Speaking of noodles, Jin’s are revered throughout the city for their authenticity. They are of the traditional, thin-firm-chewy type, reminiscent in texture of al dente pasta and offer a meatier slurp compared to the often pre-packaged, spaghetti-type noodles served at your average ramen spot. Chef Kotani, co-owner of Jin, is a renowned soba noodle master who demonstrates his techniques on the YouTube Noodle Network channel.

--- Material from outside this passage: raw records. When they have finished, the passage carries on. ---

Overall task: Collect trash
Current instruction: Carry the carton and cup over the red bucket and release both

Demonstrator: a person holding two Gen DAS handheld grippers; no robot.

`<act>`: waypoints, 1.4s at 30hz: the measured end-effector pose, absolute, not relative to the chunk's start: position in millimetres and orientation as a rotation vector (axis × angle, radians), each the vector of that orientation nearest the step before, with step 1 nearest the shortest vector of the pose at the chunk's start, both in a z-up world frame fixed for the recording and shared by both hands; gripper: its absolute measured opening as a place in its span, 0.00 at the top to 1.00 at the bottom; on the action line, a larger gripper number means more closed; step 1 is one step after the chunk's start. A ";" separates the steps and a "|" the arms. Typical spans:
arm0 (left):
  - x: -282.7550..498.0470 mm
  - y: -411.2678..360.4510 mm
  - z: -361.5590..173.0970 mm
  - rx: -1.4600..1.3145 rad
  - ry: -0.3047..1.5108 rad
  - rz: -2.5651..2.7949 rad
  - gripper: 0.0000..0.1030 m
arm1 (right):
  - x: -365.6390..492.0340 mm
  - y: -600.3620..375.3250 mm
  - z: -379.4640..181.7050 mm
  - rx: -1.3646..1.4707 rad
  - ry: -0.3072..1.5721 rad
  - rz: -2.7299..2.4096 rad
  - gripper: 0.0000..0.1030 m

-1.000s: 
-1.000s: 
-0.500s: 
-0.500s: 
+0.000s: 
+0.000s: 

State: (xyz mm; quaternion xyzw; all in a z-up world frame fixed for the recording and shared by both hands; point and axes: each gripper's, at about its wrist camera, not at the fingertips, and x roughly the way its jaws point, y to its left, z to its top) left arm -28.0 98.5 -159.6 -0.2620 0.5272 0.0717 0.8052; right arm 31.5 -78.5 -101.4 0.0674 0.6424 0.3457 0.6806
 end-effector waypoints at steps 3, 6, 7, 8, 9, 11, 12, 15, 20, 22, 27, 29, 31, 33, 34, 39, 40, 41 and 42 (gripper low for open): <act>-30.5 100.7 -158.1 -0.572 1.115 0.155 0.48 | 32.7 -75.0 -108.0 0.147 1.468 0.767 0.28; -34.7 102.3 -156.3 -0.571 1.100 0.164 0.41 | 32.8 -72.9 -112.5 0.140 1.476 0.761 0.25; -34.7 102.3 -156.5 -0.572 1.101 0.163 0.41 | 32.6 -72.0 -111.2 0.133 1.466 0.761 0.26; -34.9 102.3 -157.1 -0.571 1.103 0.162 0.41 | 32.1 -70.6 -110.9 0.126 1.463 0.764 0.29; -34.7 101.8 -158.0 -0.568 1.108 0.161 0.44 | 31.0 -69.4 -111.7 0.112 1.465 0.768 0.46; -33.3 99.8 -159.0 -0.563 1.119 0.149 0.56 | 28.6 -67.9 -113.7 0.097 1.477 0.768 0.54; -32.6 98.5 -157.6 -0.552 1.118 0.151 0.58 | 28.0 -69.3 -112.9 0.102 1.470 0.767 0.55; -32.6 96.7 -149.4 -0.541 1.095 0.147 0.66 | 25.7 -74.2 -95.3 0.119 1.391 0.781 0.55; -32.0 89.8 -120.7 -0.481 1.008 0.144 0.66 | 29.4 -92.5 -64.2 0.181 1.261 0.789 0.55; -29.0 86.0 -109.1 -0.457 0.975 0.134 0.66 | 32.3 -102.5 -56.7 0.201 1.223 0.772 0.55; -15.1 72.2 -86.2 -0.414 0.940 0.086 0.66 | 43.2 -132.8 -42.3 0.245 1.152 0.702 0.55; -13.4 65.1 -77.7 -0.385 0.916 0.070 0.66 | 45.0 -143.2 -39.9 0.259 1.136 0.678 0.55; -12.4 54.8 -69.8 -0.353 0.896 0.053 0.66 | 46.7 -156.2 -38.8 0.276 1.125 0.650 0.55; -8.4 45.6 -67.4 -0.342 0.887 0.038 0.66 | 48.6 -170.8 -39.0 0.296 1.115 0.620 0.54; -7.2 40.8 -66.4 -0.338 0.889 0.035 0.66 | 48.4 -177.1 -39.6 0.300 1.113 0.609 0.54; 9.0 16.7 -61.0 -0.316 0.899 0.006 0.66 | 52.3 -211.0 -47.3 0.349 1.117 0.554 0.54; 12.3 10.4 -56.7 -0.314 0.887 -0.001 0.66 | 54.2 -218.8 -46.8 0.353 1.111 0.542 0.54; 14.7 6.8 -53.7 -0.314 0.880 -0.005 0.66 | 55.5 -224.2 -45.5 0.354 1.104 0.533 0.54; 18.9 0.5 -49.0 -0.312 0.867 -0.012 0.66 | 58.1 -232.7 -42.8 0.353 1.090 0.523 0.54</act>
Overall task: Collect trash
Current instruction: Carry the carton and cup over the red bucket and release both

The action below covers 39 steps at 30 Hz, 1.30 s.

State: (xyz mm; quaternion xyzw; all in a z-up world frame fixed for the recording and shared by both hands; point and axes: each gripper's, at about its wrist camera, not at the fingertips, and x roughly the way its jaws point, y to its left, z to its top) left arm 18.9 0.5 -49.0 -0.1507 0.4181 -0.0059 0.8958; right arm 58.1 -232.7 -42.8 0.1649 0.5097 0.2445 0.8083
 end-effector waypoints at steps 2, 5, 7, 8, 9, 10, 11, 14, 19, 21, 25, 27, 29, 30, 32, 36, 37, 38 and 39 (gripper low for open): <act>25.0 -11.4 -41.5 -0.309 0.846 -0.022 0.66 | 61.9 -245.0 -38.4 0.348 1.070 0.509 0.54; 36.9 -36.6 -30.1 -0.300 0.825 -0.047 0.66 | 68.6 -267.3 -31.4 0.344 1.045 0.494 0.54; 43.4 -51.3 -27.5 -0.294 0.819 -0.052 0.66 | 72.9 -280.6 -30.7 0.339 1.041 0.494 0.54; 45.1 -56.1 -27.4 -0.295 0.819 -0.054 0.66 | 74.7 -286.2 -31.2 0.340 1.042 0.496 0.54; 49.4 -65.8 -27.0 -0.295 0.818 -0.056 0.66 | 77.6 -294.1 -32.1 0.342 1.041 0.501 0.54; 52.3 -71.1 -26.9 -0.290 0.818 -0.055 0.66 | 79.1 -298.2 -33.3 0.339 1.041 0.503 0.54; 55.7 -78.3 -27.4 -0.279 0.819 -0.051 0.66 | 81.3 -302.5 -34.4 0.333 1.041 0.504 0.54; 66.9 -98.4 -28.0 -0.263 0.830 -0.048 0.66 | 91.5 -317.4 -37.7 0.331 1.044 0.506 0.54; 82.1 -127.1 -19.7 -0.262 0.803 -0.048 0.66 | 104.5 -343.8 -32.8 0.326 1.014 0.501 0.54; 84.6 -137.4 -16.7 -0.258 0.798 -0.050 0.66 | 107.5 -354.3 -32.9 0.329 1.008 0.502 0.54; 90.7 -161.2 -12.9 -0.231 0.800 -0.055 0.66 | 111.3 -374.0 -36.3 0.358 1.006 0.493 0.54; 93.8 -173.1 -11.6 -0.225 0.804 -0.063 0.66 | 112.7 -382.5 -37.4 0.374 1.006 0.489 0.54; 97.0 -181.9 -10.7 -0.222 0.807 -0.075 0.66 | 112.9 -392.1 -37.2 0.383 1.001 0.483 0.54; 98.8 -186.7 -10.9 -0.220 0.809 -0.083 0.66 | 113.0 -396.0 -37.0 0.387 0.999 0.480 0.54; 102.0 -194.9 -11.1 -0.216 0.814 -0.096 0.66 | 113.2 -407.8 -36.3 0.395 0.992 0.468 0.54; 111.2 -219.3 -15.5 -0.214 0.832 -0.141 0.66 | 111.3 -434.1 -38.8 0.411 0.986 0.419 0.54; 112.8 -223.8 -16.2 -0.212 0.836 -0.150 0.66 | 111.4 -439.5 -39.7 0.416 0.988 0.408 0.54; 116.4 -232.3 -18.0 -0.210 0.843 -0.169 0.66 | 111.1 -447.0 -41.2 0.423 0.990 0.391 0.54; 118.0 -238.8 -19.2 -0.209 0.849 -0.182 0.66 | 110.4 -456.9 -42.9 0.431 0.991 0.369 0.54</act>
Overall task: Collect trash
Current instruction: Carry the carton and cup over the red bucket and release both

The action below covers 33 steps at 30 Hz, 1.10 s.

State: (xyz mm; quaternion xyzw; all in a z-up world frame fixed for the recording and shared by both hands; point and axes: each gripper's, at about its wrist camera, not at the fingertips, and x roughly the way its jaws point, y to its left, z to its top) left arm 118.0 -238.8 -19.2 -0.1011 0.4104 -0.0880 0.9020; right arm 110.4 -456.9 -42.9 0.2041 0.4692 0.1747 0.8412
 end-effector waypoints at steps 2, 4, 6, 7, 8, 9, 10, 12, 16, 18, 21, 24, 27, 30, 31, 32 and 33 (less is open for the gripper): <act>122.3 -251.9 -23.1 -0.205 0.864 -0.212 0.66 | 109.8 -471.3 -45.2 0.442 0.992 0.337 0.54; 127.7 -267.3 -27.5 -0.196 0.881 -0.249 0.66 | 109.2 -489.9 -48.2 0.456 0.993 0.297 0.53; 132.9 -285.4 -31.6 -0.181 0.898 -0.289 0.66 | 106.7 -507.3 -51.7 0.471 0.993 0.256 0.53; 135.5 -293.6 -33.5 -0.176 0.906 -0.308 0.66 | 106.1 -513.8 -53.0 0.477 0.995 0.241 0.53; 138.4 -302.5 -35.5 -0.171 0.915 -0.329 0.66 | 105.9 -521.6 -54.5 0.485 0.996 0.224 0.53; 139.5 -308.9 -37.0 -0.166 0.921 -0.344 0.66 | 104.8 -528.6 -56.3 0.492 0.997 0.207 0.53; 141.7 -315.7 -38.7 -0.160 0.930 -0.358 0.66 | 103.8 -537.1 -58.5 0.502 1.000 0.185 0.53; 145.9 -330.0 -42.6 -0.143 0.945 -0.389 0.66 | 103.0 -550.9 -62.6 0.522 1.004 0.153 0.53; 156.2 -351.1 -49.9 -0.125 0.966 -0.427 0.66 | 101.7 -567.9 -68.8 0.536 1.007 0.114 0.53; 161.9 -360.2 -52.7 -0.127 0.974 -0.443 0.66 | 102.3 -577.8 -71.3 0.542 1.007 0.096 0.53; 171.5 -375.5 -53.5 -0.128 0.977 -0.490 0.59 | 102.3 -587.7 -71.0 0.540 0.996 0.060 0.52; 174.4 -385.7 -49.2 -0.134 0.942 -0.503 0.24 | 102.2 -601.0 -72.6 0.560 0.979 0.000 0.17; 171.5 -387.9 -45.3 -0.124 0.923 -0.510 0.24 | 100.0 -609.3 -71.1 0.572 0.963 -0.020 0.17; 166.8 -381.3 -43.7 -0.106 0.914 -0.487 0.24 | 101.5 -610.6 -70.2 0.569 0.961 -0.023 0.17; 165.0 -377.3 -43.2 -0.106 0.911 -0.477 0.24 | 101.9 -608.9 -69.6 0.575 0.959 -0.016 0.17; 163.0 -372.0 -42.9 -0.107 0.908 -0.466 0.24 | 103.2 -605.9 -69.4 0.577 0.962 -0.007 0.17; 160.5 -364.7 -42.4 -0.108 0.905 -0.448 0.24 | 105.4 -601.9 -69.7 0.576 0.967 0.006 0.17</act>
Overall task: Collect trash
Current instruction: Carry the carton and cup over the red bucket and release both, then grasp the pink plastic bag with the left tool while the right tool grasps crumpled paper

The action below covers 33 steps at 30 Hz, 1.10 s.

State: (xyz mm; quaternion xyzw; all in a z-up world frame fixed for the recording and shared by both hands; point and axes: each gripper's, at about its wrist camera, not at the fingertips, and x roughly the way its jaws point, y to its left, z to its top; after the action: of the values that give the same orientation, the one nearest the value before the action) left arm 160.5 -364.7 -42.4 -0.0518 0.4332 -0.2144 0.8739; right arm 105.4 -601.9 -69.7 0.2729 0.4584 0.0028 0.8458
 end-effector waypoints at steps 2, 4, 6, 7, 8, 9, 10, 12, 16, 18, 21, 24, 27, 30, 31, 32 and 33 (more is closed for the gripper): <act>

Non-pork broths are also available (chicken, vegetable). They are lighter than the tonkotsu, but also delicious. Jin is often packed at lunch, especially during winter months when wait time can extend beyond 40 minutes. The place has a pleasant Japanese chalet feel and noise levels are manageable. Walk-ins only, take out and delivery available, open for lunch (11:30 a.m.-3 p.m.) and dinner (5 p.m.-10 p.m.) daily.
The Dish: Kuro Tonkotsu Ramen ($21)
The Restaurant: Jin, 462 Amsterdam Avenue (between West 82nd and 83rd streets)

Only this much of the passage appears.